I have text files that contain tables that I have extracted from pdfs.
Some text files contain 1 table and some contain 2 or more. They are all in CSV format.
I want to import them into python, save them as a dataframe and build a database. Each textfile is for a different company (fake data).

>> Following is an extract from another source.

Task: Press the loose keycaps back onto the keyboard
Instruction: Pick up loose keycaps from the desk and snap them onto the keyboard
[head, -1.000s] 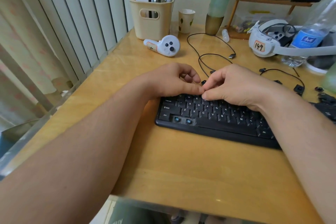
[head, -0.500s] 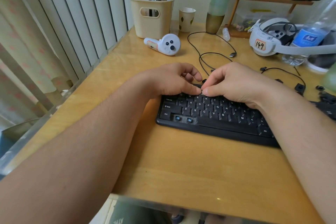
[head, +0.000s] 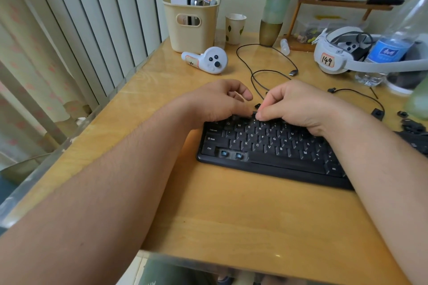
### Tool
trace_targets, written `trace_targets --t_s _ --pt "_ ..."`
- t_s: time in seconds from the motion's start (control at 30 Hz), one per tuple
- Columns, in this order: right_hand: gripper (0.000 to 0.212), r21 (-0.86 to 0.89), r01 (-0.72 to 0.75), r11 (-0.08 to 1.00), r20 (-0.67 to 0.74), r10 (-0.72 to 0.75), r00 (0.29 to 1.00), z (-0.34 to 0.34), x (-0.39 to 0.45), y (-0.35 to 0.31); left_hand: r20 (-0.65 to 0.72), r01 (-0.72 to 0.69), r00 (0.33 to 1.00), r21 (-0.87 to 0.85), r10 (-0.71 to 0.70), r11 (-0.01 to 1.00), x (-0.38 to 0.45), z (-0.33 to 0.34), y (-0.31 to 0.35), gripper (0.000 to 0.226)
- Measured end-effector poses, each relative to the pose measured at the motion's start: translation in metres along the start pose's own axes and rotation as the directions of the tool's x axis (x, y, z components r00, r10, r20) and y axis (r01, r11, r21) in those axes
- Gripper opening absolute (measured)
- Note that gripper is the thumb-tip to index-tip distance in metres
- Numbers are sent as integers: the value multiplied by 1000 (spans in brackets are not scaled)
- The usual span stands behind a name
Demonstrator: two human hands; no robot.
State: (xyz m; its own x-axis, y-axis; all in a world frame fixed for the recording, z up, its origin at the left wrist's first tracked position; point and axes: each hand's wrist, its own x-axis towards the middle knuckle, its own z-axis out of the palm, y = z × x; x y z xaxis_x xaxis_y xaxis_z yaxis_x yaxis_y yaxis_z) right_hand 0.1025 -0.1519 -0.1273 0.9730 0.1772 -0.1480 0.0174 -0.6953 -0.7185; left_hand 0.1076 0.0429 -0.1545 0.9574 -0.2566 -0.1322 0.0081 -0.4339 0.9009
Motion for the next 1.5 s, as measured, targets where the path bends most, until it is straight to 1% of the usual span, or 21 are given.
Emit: trace_targets --t_s 0.1,0.17,0.23,0.33,0.47,0.57,0.63,0.67,0.7,0.73,0.77,0.83,0.9,0.97,1.03,1.17,1.33,1.4,1.43,1.47,1.5 --pt "24 34 -21 999 18 21 1000 -3 -3 -1 -152 9 988 -78 -21 997 1 -3 2 13" --pt "28 -32 -11 999 8 11 1000 0 -4 -1 -240 -21 971 -69 4 997 2 -2 2 11" --pt "29 -101 5 995 -1 -5 1000 3 -5 -2 -286 -43 958 -36 30 998 3 1 0 11" --pt "29 -90 8 996 -9 -9 1000 2 -5 -1 -312 -63 947 59 78 996 5 3 -4 7" --pt "29 -155 34 987 -21 -38 999 1 -7 0 -317 -89 939 152 134 984 8 5 -8 7" --pt "29 -105 50 993 -14 -52 999 -1 -5 3 -323 -97 933 197 158 976 9 5 -9 8" --pt "26 -30 72 997 -51 -74 996 -6 0 9 -339 -110 926 183 167 977 9 5 -10 8" --pt "21 -4 93 996 -94 -93 991 -9 3 11 -347 -120 921 171 174 978 10 4 -10 8" --pt "14 -15 119 993 -143 -120 982 -13 6 14 -355 -131 916 169 185 977 10 3 -11 8" --pt "9 -71 143 987 -180 -154 971 -15 7 16 -363 -140 910 183 200 973 10 1 -11 9" --pt "14 -169 165 972 -189 -196 962 -17 9 17 -370 -146 904 208 216 967 10 0 -11 9" --pt "30 -371 194 908 -101 -247 964 -17 9 12 -382 -151 893 247 240 957 10 -1 -11 10" --pt "39 -494 238 836 36 -254 966 -15 13 7 -389 -154 888 254 247 955 11 -1 -11 12" --pt "43 -545 262 796 112 -241 964 -12 19 4 -392 -153 886 256 247 954 11 -1 -9 11" --pt "41 -572 265 776 122 -239 963 -10 23 3 -398 -156 883 252 249 955 11 -1 -8 11" --pt "35 -575 270 773 107 -256 961 -10 28 3 -395 -149 887 249 240 957 12 -1 -10 11" --pt "28 -554 256 792 85 -252 964 -5 29 1 -400 -150 885 237 237 960 11 -2 -9 11" --pt "24 -492 250 834 -4 -289 957 -5 25 2 -408 -168 880 210 242 963 9 -3 -9 11" --pt "22 -386 254 887 -86 -308 947 -6 24 3 -410 -188 876 199 256 962 8 -3 -8 10" --pt "20 -193 266 944 -163 -299 940 -7 23 3 -406 -212 871 195 276 958 8 -2 -7 7" --pt "21 73 276 958 -199 -258 946 -9 21 3 -396 -243 866 200 306 949 6 -1 -5 4"
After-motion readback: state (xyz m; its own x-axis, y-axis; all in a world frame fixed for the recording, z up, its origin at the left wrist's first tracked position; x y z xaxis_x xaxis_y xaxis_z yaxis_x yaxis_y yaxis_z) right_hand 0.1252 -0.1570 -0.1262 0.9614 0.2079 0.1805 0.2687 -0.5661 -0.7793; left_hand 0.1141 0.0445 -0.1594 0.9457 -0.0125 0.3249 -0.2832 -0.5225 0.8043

My End goal is something that looks like this:
Company | Executive | Year | Cash Salary and Fees | Cash STI/Bonus | Non-monetary Benefits | Superannuation | Annual and Long Service Leave | Deferred STI | LTI Awards | Total |
---|---|---|---|---|---|---|---|---|---|---|
AA | John Doe | 2023 | XXXX | XXXX | XXXX | XXXX | XXXX | XXXX | XXXX | XXXX |
AA | John Doe | 2022 | XXXX | XXXX | XXXX | XXXX | XXXX | XXXX | XXXX | XXXX |
AA | Greg Doe | 2023 | XXXX | XXXX | XXXX | XXXX | XXXX | XXXX | XXXX | XXXX |
AA | Greg Doe | 2022 | XXXX | XXXX | XXXX | XXXX | XXXX | XXXX | XXXX | XXXX |
BB | Steve Doe | 2023 | XXXX | XXXX | XXXX | XXXX | XXXX | XXXX | XXXX | XXXX |
BB | Steve Doe | 2022 | XXXX | XXXX | XXXX | XXXX | XXXX | XXXX | XXXX | XXXX |
BB | Alice Doe | 2023 | XXXX | XXXX | XXXX | XXXX | XXXX | XXXX | XXXX | XXXX |
BB | Alice Doe | 2022 | XXXX | XXXX | XXXX | XXXX | XXXX | XXXX | XXXX | XXXX |
A problem that I will run into is that the headings for the tables are not always the same. So when building the database if the headings are the same I am obviously happy to merge the data. Otherwise I am happy to create a new column ( I dont want to lose data)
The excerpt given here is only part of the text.